* WHAT YOU ARE ASKED TO DO *
From top to bottom, write out the listing exactly.

* RECORDED DATA *
· · · · · · ·

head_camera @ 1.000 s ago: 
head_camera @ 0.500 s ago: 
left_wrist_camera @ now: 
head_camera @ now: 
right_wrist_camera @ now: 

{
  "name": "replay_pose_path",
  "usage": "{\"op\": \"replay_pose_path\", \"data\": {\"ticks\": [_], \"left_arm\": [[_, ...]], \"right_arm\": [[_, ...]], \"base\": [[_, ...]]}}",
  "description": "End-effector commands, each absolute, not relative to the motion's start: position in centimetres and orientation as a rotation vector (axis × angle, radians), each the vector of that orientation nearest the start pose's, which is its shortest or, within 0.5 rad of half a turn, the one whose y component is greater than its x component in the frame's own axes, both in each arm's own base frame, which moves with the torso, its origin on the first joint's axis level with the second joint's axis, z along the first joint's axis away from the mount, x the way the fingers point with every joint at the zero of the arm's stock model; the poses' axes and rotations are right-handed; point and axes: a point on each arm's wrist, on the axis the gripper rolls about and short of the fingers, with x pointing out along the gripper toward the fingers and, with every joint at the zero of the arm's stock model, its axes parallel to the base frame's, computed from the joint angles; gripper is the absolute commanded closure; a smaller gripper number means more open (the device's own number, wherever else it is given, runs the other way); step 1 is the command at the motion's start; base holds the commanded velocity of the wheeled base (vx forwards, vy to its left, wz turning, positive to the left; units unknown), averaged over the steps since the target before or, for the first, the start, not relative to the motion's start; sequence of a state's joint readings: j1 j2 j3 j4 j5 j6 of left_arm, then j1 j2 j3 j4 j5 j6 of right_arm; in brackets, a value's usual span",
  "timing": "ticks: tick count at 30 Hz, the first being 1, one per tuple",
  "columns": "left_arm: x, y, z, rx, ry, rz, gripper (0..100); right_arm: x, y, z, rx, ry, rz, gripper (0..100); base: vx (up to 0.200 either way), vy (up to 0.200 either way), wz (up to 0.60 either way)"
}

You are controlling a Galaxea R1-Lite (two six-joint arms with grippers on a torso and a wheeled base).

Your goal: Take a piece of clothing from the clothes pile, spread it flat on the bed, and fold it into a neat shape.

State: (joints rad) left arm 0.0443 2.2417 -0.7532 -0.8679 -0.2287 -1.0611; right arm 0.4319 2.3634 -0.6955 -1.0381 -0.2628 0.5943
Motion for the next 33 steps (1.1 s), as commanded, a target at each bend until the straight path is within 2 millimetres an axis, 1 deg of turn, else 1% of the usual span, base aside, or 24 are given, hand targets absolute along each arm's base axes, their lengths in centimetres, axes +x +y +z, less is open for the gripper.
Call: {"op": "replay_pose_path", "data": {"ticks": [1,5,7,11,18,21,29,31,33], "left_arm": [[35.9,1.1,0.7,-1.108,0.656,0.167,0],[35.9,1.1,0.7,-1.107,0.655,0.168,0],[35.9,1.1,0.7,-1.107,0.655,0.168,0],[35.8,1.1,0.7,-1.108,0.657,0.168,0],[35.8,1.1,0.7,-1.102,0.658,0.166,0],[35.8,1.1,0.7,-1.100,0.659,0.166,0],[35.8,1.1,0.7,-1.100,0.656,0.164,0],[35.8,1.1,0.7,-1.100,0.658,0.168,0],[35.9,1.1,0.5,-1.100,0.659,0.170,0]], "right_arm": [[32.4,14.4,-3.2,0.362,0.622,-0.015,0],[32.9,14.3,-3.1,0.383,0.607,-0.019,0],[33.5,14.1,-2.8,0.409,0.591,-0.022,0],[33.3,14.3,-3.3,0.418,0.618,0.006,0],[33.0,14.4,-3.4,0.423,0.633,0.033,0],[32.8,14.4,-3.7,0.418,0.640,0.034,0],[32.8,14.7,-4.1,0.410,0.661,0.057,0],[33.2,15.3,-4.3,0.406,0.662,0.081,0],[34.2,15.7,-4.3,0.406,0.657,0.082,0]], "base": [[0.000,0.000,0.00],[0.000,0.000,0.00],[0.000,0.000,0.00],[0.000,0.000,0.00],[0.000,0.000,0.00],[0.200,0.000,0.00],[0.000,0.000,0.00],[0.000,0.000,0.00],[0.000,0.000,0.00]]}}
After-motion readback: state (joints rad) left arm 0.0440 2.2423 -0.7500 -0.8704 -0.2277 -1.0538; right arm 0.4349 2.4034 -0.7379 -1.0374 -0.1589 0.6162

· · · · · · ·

* WRITTEN SOLUTION *
head_camera @ 1.000 s ago: 
head_camera @ 0.500 s ago: 
left_wrist_camera @ now: 
head_camera @ now: 
right_wrist_camera @ now: 

{
  "name": "replay_pose_path",
  "usage": "{\"op\": \"replay_pose_path\", \"data\": {\"ticks\": [_], \"left_arm\": [[_, ...]], \"right_arm\": [[_, ...]], \"base\": [[_, ...]]}}",
  "description": "End-effector commands, each absolute, not relative to the motion's start: position in centimetres and orientation as a rotation vector (axis × angle, radians), each the vector of that orientation nearest the start pose's, which is its shortest or, within 0.5 rad of half a turn, the one whose y component is greater than its x component in the frame's own axes, both in each arm's own base frame, which moves with the torso, its origin on the first joint's axis level with the second joint's axis, z along the first joint's axis away from the mount, x the way the fingers point with every joint at the zero of the arm's stock model; the poses' axes and rotations are right-handed; point and axes: a point on each arm's wrist, on the axis the gripper rolls about and short of the fingers, with x pointing out along the gripper toward the fingers and, with every joint at the zero of the arm's stock model, its axes parallel to the base frame's, computed from the joint angles; gripper is the absolute commanded closure; a smaller gripper number means more open (the device's own number, wherever else it is given, runs the other way); step 1 is the command at the motion's start; base holds the commanded velocity of the wheeled base (vx forwards, vy to its left, wz turning, positive to the left; units unknown), averaged over the steps since the target before or, for the first, the start, not relative to the motion's start; sequence of a state's joint readings: j1 j2 j3 j4 j5 j6 of left_arm, then j1 j2 j3 j4 j5 j6 of right_arm; in brackets, a value's usual span",
  "timing": "ticks: tick count at 30 Hz, the first being 1, one per tuple",
  "columns": "left_arm: x, y, z, rx, ry, rz, gripper (0..100); right_arm: x, y, z, rx, ry, rz, gripper (0..100); base: vx (up to 0.200 either way), vy (up to 0.200 either way), wz (up to 0.60 either way)"
}

You are controlling a Galaxea R1-Lite (two six-joint arms with grippers on a torso and a wheeled base).

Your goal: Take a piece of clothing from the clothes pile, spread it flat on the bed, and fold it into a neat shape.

State: (joints rad) left arm 0.0443 2.2417 -0.7532 -0.8679 -0.2287 -1.0611; right arm 0.4319 2.3634 -0.6955 -1.0381 -0.2628 0.5943
Motion for the next 33 steps (1.1 s), as commanded, a target at each bend until the straight path is within 2 millimetres an axis, 1 deg of turn, else 1% of the usual span, base aside, or 24 are given, hand targets absolute along each arm's base axes, their lengths in centimetres, axes +x +y +z, less is open for the gripper.
Call: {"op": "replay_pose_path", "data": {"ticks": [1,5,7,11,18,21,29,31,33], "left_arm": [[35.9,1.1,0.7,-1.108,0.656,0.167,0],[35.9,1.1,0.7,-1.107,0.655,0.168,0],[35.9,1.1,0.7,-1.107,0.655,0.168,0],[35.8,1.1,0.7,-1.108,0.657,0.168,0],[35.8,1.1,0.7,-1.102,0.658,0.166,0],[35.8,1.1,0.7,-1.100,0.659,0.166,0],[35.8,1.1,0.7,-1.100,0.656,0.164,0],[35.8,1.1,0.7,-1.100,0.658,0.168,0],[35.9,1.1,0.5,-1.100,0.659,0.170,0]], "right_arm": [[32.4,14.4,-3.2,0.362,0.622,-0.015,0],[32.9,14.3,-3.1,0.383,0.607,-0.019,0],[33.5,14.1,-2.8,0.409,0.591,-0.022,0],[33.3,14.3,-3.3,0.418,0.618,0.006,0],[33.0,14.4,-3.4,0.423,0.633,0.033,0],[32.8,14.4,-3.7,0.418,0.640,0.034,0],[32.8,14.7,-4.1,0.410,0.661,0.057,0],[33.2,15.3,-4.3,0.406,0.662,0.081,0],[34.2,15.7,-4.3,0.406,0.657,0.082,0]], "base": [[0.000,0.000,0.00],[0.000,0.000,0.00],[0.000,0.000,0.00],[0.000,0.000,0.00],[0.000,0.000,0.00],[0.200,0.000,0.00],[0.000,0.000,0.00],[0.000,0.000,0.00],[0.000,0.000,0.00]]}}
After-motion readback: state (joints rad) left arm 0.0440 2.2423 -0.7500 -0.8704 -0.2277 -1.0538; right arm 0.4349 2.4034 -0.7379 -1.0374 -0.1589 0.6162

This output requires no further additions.